The city restored most of the funding to the popular program at the Battery Park City middle school, along with 32 other schools across the city, following months of advocacy by students, parents and downtown officials.

"It's unfortunate that every year it has to be a fight," said Karen Gibbs, a PTA leader at I.S. 289, "but at the end of the day I'm ecstatic the funding has been restored."

Two-thirds of the students at I.S. 289 participate in the free, five-day-a-week after-school program, run by Manhattan Youth, which includes all of the school's sports teams, its theater program, homework help, a robotics club and more.

The I.S. 289 program will likely still face a 6 percent budget cut, but the exact funding details are still being worked out, according to a spokeswoman for City Councilwoman Margaret Chin.

"This budget included many painful cuts and it is not a perfect solution," Chin said in a statement. "However, these important after-school programs are saved and will continue to nurture the students of the lower Manhattan community."

Bob Townley, executive director of Manhattan Youth, said he, too, was glad that the city restored about $100,000 to the program — but he is sill concerned about the impact of the remaining cuts.

Townley is also facing a cut of another kind: A private donor who gave the program $50,000 last year will likely not be able to contribute this year. Manhattan Youth plans to do a renewed fundraising push over the summer to make up for the losses.

"We still have a hard road ahead," Townley said.

Gibbs, a Battery Park City resident whose daughter will move into the eighth grade at I.S. 289 this fall, said the after-school program is particularly important to the school's many working parents.

"They need to know they have a safe place for their children to go," Gibbs said. "The uncertainty of it every year is extremely frustrating."

The city also slashed funding to I.S. 289 and 32 other schools last year, only to restore it at the last minute as well.

Both years, the city focused the cuts on 33 schools located in wealthy zip codes.
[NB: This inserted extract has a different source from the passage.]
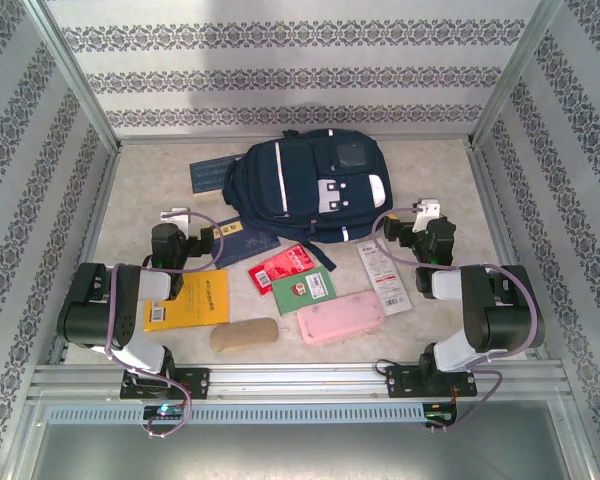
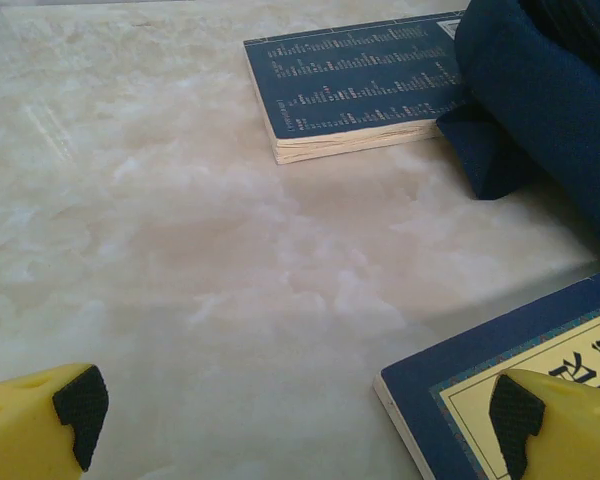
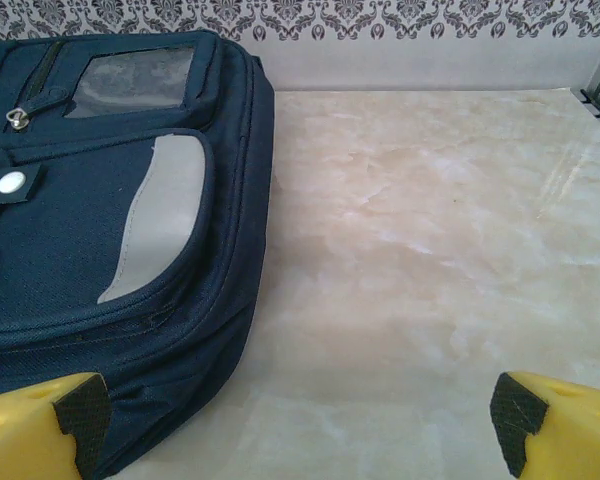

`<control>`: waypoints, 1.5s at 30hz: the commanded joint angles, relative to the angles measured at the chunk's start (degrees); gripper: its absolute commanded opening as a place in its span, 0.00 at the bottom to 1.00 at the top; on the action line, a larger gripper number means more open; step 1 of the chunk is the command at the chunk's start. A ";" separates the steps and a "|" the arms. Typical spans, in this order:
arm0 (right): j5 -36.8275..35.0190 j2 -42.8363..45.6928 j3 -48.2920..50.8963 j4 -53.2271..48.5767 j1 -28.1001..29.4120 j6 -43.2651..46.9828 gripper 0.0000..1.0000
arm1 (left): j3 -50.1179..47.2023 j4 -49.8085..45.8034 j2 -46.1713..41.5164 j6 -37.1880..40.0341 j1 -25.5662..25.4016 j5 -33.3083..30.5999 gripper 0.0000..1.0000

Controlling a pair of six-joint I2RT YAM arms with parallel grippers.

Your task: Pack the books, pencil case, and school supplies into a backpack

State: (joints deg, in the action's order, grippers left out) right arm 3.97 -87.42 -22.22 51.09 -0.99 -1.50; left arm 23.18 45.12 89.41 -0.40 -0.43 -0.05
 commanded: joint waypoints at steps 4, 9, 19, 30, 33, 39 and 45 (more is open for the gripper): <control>1.24 0.49 -0.08 0.38 -0.08 0.02 0.98 | 0.46 2.62 -0.02 0.76 -0.21 0.10 0.99; 1.13 0.51 -0.02 0.41 0.03 0.10 0.98 | 0.82 1.84 -0.02 0.39 0.70 2.25 0.99; 0.87 0.58 -0.02 0.33 0.20 0.22 0.98 | 0.81 1.79 0.07 0.40 0.51 2.06 0.99; 5.26 5.52 -1.27 -4.60 0.67 1.91 0.98 | 5.30 -12.15 -8.24 0.61 0.56 2.22 0.99; -1.85 15.66 -3.17 -15.60 4.19 3.79 0.98 | 6.40 -17.33 -18.35 2.77 -0.36 1.21 0.99; -7.84 34.44 -8.29 -28.19 18.58 6.83 0.98 | 19.26 -43.70 -32.93 -0.47 -7.79 4.73 0.99; -17.23 38.28 -24.14 -47.59 37.75 1.81 0.98 | 35.45 -70.24 -39.10 -13.33 -20.66 -3.28 1.00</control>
State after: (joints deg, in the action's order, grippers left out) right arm -4.80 -49.36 -39.55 17.12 30.92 3.40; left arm 52.95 -4.97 51.35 -6.46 -16.82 1.54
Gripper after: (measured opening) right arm 0.980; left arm 0.994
But while I.S. 289 is located in the affluent Battery Park City, it draws students from all over the city, and at least 40 percent of them qualify for a free lunch, which highlights the need for the program, advocates said.

Townley said the constant fight against budget cuts makes it harder to focus on his goal of serving downtown families.

"I'd rather be taking care of children than playing politics between the mayor's office and the City Council," he said.